Kind of like matter and antimatter, agreed. Ian Welsh:
...The question, of course, implicitly suggests that compromise, a middle - a connsensus is good and that extremes are bad.
It's a common question, and here's how I answered it.
I don't have anything to say to people who think that torture is acceptable.
I don't even have anything to say, beyond heaping moral opprobrium, on those who want to "debate" whether or not torture is acceptable. I don't have anything to say, nor am I interested in talking to people who believe in "free speech zones". I don't have anything to say to people who think it's acceptable to abrogate the fourth amendment by allowing the government to spy on citizens without a warrant from a judge based on probable cause and listing specifically what they're looking for. I don't have any time for people who want to argue that invading another country that didn't threaten the US, and selling that invasion based on lies was acceptable. These people aren't "misguided", they are evil. There is no point of connection. There is no middle where we can meet and discuss because everything they stand for, I abhor (and I daresay the reverse is true). They are authoritarians who want to see their government kill, maim and torture in their name. They want to destroy the parts of the US constitution they disagree with. They are fundamentally against the tenets of western civilization that have grown up, not just over the last 50 years, the last hundred years, but pretty much the last thousand years. It's not just that they want to end the seperation of church and state, or limit free speech - they want to end habeas corpus, a right that in various forms goes back about a thousand years.
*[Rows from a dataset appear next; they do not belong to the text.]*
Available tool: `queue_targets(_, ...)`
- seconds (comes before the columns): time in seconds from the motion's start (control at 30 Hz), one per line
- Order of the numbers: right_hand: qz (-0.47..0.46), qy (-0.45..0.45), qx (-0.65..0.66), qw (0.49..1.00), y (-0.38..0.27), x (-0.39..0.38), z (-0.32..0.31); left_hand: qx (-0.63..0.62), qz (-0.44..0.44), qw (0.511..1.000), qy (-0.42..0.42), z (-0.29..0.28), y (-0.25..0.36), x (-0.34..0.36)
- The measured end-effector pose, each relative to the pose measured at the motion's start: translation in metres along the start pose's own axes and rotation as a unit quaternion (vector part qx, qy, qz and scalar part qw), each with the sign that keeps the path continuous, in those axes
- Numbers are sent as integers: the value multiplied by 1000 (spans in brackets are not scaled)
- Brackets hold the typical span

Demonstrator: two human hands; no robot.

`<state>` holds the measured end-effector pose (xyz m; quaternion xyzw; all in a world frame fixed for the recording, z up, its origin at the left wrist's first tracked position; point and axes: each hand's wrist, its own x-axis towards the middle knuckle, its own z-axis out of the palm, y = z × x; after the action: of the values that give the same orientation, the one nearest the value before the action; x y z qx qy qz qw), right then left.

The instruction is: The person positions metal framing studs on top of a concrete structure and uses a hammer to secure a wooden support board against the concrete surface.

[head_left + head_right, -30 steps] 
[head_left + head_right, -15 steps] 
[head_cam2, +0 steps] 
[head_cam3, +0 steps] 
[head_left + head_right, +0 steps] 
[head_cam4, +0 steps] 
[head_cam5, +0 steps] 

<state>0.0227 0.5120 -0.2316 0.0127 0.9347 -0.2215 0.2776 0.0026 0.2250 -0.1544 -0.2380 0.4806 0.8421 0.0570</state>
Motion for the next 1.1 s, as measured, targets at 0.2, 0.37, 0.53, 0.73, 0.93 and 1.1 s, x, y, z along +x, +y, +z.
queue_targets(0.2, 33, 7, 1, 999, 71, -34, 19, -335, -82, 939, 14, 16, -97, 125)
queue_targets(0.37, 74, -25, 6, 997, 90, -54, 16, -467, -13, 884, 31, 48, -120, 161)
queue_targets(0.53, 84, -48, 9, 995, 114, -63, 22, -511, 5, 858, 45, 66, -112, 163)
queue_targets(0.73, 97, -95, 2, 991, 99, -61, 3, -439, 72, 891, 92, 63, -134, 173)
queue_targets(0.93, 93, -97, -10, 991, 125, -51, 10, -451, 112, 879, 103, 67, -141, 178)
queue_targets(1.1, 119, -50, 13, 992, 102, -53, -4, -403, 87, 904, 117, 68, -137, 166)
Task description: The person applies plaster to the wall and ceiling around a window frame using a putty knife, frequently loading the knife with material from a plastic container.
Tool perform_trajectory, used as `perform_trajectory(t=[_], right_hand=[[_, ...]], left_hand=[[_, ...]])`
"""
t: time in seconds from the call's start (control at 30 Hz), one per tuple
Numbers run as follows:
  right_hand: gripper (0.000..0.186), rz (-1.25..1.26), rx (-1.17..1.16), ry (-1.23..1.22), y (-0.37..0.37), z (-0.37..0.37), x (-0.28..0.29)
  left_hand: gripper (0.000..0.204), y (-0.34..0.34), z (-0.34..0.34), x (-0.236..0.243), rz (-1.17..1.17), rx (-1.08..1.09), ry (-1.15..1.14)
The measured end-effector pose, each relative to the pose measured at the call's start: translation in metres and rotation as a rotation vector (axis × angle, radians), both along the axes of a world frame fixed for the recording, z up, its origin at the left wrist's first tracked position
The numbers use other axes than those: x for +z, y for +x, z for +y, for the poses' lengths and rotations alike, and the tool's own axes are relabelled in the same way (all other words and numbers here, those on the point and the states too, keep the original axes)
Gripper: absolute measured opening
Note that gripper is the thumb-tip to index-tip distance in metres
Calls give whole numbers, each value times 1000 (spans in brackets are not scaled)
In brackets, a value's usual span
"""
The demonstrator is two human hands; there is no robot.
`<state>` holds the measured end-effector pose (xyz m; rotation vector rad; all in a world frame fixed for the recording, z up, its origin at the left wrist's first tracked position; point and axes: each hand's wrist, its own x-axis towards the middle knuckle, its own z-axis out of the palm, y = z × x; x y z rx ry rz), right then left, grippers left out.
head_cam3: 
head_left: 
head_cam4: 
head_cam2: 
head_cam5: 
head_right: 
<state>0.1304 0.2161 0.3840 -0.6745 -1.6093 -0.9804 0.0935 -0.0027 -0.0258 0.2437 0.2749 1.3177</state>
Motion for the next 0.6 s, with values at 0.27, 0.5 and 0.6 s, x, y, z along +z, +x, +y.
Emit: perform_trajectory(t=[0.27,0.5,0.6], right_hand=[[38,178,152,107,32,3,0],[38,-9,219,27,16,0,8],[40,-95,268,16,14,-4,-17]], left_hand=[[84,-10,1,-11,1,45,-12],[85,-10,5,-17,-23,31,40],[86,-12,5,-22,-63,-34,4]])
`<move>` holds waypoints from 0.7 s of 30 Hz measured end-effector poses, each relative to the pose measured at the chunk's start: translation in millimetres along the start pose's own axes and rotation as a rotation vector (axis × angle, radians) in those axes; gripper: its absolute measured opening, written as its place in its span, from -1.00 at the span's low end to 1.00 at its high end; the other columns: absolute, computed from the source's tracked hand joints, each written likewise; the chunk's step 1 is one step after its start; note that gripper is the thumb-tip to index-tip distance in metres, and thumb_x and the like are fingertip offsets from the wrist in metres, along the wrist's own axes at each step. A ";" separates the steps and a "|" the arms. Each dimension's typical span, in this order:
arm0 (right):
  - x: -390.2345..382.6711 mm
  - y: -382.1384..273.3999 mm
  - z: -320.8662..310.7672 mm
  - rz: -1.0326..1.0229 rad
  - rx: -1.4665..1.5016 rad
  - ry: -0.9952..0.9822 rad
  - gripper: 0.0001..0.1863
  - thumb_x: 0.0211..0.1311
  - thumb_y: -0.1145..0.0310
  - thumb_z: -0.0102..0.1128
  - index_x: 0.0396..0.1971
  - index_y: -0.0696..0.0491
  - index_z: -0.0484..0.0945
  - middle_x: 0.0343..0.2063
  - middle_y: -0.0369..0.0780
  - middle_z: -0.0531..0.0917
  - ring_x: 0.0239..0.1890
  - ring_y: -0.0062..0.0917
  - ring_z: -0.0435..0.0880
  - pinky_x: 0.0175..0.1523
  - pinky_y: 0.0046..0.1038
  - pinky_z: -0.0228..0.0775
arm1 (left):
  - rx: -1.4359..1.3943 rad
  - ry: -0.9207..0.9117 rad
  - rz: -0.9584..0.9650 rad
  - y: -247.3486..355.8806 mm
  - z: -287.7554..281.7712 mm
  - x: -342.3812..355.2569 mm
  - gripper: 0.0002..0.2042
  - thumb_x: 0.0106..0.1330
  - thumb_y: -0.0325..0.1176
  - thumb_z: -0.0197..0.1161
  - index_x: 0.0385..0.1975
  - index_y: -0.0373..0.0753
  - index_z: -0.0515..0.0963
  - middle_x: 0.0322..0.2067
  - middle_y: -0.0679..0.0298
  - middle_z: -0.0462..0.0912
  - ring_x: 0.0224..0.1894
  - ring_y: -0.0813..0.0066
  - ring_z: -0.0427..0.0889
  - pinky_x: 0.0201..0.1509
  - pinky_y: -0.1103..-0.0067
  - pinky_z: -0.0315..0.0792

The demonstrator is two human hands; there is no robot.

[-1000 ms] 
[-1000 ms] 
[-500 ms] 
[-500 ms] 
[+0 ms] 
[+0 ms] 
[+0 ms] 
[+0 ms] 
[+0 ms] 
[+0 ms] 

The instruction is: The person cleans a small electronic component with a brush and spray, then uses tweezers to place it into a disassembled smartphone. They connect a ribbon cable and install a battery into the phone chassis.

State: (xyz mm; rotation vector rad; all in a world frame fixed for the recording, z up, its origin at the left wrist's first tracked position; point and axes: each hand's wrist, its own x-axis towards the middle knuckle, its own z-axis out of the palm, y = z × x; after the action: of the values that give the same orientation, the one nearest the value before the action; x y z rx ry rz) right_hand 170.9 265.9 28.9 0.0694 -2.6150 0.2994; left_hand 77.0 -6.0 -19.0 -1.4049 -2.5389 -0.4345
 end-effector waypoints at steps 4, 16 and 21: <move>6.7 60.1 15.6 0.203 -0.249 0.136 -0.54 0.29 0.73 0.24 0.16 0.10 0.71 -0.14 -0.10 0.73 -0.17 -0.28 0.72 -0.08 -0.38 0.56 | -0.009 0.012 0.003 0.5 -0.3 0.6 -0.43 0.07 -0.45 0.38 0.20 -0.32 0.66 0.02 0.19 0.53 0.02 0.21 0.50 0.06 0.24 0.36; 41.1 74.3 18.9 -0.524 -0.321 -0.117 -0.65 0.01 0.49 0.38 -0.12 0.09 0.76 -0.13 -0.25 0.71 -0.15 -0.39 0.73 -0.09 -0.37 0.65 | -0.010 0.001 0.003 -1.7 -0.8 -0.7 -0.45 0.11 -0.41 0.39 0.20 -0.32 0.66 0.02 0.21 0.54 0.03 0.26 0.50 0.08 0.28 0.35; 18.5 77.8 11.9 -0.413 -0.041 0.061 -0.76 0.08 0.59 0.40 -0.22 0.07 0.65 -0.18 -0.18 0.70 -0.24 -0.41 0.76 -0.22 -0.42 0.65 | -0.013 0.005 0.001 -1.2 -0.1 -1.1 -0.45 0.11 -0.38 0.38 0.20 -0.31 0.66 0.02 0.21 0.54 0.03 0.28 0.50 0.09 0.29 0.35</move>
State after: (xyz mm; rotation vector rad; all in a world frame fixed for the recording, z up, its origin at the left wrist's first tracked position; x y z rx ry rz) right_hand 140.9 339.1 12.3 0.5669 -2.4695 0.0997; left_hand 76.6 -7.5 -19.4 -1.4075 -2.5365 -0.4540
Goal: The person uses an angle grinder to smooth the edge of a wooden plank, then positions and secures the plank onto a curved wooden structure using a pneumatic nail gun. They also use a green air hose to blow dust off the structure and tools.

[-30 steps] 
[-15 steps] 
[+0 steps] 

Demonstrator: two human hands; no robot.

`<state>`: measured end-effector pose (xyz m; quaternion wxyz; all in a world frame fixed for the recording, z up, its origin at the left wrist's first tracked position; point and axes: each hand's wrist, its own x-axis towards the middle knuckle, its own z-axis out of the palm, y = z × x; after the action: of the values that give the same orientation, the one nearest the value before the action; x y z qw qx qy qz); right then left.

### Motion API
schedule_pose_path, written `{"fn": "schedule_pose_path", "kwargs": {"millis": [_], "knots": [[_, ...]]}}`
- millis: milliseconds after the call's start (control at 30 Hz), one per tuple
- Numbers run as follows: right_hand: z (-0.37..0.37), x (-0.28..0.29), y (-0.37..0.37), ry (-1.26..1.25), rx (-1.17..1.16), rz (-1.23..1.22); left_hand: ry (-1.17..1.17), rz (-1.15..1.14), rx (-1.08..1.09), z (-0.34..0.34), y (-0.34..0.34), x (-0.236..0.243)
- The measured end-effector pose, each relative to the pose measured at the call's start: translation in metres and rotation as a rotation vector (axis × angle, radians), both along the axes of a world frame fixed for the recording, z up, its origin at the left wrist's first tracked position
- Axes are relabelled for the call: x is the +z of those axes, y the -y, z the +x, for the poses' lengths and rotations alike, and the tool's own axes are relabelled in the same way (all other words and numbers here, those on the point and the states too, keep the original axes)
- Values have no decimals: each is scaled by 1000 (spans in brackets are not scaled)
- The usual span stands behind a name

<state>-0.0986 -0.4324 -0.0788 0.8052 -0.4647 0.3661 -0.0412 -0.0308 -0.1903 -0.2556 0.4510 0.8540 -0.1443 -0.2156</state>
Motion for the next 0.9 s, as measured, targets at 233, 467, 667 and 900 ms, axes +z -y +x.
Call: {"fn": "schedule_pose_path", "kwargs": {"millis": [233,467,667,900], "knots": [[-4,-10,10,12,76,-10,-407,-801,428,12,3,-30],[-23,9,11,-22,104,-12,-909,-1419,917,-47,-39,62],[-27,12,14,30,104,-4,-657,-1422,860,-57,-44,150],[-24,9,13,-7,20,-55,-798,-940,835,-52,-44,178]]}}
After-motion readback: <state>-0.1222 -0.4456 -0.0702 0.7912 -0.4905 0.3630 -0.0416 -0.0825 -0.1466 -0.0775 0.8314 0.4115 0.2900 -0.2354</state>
There's nothing to say such people. There is no point where you can debate. To even debate something like "should we torture" is amazing to me - how have we come to have this conversation? How is it that the side arguing for torture isn't consigned to the "too crazy to even listen to" camp? Why are we arguing about whether Habeas Corpus should be reinstated?
Could it be because even though we have the People, the Old Ones have the dollars, and can buy the air time?
1 comment:
It seems the real problem is to create a framework for philosophy that is more interested in actual answers than in endless debate.
That too flies in the face of thousands of years of scribble, yet it must be done.
We have to *actually* "believe" in stuff if we're not to become locked in chatter and wordplay.
Its one thing to command "Thou shalt not kill", but quite another to evolve humans who simply cannot kill.